I move through life observing. I would do this were I with someone, or others, but it is also different when one is alone. I sit in cafes like I did yesterday, where I read, make notes for work, and I watch and hear. What I notice is the absence of friendship. I believe there is very little friendship in our world. Those with friends tend to be older. People born in the forties, fifties. Two people will sit and talk, but they are not talking. They're not listening to each other. They are each having a turn saying something, which they would like to be responded to in a very specific way. The other person makes perfunctory remarks. They're not hearing what is being said. That's not the point. They're there merely to provide a few expected words. Then, they have their turn to speak. It's the fallout of social media. In "real" life, people are now as they are on social media. No one on social media actually has any interest in what a person has to say.

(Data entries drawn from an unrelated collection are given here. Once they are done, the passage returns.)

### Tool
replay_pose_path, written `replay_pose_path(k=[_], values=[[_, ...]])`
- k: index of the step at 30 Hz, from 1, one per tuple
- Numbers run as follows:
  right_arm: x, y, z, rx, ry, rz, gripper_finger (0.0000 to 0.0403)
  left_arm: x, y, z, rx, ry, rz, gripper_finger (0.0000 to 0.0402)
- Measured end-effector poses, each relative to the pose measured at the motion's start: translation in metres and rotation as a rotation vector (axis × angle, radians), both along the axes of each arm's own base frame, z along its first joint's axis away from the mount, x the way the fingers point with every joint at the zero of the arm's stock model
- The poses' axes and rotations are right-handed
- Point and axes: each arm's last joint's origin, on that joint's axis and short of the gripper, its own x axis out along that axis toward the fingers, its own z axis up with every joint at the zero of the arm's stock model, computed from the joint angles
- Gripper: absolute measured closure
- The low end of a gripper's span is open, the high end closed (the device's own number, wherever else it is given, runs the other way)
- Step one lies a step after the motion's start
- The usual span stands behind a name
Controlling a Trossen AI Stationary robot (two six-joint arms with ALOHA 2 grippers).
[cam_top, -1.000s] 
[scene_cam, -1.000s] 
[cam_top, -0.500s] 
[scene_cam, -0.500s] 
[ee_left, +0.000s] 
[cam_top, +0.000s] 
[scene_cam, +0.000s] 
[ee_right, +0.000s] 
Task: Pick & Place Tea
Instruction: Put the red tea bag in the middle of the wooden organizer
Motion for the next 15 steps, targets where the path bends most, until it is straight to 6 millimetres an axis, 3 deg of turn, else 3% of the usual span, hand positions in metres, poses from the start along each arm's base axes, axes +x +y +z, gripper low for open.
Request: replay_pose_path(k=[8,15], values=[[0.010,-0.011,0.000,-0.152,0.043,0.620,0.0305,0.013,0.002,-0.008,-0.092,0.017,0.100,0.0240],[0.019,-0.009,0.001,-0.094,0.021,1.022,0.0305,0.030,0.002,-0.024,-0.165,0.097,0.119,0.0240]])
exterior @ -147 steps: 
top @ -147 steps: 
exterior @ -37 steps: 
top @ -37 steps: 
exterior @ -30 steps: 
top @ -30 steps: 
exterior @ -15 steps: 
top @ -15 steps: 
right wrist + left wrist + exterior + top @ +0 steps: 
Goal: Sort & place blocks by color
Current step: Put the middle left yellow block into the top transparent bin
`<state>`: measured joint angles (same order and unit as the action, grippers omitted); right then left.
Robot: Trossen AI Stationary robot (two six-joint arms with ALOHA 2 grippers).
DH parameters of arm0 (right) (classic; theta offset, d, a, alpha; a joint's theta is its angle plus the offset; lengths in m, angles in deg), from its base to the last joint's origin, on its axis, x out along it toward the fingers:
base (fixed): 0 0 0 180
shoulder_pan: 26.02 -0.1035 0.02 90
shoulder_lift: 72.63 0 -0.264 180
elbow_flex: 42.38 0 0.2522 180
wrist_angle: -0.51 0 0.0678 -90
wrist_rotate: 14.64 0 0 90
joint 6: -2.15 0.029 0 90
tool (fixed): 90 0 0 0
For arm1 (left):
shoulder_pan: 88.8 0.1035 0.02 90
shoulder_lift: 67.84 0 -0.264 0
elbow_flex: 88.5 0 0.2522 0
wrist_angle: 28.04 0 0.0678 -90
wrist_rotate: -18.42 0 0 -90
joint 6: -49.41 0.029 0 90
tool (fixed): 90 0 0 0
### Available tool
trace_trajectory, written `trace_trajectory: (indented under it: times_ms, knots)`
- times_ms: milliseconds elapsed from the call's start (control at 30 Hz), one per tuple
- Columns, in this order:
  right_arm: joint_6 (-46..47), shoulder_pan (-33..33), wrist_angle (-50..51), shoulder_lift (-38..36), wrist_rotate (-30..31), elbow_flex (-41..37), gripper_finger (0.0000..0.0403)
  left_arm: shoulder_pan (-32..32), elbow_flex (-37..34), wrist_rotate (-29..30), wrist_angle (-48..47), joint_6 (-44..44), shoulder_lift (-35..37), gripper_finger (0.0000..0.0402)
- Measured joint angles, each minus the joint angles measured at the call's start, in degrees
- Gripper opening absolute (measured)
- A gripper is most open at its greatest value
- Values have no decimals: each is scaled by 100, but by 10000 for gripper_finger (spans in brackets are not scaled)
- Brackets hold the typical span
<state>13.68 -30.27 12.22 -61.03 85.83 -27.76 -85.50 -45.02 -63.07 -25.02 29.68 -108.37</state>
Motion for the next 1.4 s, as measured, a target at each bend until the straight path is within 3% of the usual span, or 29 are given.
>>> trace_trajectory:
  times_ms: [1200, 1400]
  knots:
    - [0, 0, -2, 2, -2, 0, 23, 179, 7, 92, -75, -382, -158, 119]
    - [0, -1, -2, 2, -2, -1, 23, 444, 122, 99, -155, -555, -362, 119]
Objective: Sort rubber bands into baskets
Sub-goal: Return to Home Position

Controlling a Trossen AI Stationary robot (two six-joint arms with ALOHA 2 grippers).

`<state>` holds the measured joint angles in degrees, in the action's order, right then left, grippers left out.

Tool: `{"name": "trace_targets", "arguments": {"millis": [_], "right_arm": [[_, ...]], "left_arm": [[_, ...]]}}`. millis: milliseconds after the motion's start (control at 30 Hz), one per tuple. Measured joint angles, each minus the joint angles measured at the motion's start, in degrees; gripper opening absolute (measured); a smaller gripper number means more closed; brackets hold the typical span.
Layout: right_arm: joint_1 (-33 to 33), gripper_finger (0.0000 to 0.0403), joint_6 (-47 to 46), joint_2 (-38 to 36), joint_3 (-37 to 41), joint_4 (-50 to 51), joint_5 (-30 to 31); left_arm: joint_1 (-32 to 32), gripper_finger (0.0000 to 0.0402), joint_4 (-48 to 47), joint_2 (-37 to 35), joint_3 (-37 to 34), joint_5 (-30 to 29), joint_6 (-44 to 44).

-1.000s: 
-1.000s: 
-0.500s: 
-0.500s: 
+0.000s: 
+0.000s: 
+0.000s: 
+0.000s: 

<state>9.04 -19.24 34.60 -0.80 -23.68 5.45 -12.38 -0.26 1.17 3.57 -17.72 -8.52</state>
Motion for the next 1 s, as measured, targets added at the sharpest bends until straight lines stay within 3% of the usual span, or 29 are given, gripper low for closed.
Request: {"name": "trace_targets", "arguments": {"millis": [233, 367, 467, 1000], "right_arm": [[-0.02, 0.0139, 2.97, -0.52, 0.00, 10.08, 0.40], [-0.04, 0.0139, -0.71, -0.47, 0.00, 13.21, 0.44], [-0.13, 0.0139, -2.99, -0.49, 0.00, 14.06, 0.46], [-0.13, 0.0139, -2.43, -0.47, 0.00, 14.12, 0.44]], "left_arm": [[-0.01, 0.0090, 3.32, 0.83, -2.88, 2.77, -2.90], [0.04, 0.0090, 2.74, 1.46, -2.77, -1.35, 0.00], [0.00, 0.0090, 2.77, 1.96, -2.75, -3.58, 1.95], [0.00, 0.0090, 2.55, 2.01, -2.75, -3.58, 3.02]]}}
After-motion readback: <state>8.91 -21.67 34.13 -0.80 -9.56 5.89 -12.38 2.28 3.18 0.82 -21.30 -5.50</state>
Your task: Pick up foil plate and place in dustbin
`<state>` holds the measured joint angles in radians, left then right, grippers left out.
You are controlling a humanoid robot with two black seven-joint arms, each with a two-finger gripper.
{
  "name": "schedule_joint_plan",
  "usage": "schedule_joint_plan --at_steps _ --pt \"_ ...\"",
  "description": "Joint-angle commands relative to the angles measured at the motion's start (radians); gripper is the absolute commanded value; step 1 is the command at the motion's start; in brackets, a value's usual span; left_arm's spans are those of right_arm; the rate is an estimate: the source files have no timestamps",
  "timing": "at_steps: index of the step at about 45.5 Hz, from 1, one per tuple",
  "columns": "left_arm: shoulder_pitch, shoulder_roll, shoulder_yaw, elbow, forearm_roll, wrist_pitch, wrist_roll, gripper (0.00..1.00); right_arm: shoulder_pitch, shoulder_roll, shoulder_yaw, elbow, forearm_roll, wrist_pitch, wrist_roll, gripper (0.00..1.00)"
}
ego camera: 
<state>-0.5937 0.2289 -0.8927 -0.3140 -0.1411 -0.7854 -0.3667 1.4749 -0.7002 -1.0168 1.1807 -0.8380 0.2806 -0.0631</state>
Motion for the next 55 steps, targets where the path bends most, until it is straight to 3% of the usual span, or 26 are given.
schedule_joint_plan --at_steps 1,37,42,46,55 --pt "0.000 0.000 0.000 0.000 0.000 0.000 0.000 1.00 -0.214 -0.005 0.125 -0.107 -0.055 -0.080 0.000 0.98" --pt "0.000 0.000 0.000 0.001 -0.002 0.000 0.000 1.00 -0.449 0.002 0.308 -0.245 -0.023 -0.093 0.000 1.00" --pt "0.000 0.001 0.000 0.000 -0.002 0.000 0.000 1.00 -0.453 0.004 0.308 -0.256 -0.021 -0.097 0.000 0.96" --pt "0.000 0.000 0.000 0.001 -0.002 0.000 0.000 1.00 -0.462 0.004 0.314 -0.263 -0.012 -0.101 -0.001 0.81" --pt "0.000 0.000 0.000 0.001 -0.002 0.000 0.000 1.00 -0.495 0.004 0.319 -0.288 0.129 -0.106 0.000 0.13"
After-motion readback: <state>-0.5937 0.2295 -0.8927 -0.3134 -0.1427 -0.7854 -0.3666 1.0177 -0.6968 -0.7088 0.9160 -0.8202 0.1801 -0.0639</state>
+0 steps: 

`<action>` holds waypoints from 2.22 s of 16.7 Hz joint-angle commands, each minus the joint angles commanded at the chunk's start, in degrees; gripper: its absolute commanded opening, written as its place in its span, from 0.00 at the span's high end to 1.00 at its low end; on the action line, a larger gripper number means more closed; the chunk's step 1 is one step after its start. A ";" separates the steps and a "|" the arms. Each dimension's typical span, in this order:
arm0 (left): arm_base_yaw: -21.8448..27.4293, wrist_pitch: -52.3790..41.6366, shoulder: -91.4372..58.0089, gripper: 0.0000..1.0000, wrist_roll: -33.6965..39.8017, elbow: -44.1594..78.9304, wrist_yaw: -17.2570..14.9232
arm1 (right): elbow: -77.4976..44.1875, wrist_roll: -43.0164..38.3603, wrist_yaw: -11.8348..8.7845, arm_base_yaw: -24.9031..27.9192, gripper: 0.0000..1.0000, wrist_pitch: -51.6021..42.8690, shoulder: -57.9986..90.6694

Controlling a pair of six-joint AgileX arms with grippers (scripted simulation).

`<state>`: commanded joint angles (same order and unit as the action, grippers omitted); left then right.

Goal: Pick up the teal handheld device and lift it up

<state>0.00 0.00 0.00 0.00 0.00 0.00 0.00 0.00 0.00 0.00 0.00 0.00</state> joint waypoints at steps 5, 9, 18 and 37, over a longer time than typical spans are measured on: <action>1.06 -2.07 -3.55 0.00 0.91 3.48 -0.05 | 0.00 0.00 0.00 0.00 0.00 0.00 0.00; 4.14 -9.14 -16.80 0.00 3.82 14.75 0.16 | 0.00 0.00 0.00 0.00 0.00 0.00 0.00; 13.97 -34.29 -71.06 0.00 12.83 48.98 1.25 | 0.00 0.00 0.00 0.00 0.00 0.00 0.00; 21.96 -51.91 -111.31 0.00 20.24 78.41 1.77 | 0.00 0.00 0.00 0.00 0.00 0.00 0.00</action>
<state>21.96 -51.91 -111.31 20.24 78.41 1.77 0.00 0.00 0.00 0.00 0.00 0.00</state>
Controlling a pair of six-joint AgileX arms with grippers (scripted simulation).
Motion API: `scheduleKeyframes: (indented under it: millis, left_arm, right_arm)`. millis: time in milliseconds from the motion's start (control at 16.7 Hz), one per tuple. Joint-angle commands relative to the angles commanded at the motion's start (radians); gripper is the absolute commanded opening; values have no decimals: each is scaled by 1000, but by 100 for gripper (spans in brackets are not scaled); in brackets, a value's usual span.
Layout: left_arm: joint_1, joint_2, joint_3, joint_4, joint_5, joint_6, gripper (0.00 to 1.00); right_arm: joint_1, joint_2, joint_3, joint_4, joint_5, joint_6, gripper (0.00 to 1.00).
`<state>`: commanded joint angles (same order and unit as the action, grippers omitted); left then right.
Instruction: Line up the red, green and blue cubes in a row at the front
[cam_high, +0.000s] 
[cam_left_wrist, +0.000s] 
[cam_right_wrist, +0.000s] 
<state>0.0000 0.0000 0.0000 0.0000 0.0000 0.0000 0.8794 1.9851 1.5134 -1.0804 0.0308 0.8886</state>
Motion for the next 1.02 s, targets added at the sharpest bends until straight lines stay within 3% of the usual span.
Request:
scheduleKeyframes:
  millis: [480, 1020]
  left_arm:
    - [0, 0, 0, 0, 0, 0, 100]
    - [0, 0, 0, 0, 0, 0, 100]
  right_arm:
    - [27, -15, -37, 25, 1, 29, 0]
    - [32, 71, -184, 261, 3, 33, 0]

They're not interesting. It's a ritual. "I am not interesting, and I want support and fake cheer, and thus am I providing you with some, as you are also not interesting." If someone is interesting, they will be excluded from the responses, the likes, the compliments. Because people sense that it is not germane to what they are. They're almost "doing" social media for the wrong reasons. The reasons of "this is interesting, I am interesting, I will share interesting things." Which is against the grain of the purpose of what social media is really about. It's primarily for weak people to humor other weak people in order to be humored in return. Weak recognizes weak. When that occurs, it's very easy to hit the like button, to give that follow, to say that half-assed compliment, to dish out the exclamation points, to kiss the ass.


A woman yesterday at the cafe says, "I know I'm fucking amazing." And it's like, are you? And do you? No and no. But that is not the point. The point is to say this to her "friend," who any objective party could tell is not listening, is thinking all about what she wants to say when it's "finally" her turn to talk. "Yeah, for sure." Then Ms. Amazing wraps up her little speech that is really to herself, and the friend steps to the podium to do her version of what just occurred. Are they friends? Nope. Not at all. Would they tell people they're best friends? Yep. But there was nothing between these two. There was no attempt to communicate and come closer to each other. I see this all the time. They were devices for each other. Tools. Instruments. A friend is none of these things. They were Human Facebook, Human Instagram, Human Twitter. They were not human friends.


Speaking of friends: Sent Arnold Lobel’s Frog and Toad books to my little niece whose birthday is in a couple days. I love Frog and Toad because they are true friends and true friendship is rare. I especially love Toad because he’s so creative and passionate—and weird—and I especially love Frog because he’s loyal and nurturing. I read these books even now and am a big believer that everyone should.


I know I've said it like four times, but this cover idea for Cheer Pack is awesome. The cover ideas for Cheer Pack and Longer on the Inside are both entirely female and yet they are so different, too, as each book is so different from the other.